§ **The task**
Repeat precisely, and only, the lines between the line containing "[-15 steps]" and the end of the listing below, both ends included.
(Provided material)
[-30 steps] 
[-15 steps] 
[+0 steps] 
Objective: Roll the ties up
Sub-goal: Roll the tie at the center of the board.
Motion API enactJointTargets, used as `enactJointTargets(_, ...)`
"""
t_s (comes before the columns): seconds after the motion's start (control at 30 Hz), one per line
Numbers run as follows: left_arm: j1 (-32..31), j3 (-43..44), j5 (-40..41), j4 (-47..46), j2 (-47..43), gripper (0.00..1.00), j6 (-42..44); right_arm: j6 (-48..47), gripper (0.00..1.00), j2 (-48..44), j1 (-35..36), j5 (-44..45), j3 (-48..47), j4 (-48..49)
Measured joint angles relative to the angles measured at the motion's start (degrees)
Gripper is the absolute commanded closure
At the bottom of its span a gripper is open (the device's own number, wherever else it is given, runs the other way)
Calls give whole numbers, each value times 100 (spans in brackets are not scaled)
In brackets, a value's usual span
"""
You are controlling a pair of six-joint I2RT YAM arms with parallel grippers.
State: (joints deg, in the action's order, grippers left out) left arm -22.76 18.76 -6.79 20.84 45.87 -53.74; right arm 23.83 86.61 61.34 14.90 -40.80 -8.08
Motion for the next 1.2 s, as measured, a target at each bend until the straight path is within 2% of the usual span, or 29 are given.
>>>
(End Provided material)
§ **Response box**
[-15 steps] 
[+0 steps] 
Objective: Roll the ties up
Sub-goal: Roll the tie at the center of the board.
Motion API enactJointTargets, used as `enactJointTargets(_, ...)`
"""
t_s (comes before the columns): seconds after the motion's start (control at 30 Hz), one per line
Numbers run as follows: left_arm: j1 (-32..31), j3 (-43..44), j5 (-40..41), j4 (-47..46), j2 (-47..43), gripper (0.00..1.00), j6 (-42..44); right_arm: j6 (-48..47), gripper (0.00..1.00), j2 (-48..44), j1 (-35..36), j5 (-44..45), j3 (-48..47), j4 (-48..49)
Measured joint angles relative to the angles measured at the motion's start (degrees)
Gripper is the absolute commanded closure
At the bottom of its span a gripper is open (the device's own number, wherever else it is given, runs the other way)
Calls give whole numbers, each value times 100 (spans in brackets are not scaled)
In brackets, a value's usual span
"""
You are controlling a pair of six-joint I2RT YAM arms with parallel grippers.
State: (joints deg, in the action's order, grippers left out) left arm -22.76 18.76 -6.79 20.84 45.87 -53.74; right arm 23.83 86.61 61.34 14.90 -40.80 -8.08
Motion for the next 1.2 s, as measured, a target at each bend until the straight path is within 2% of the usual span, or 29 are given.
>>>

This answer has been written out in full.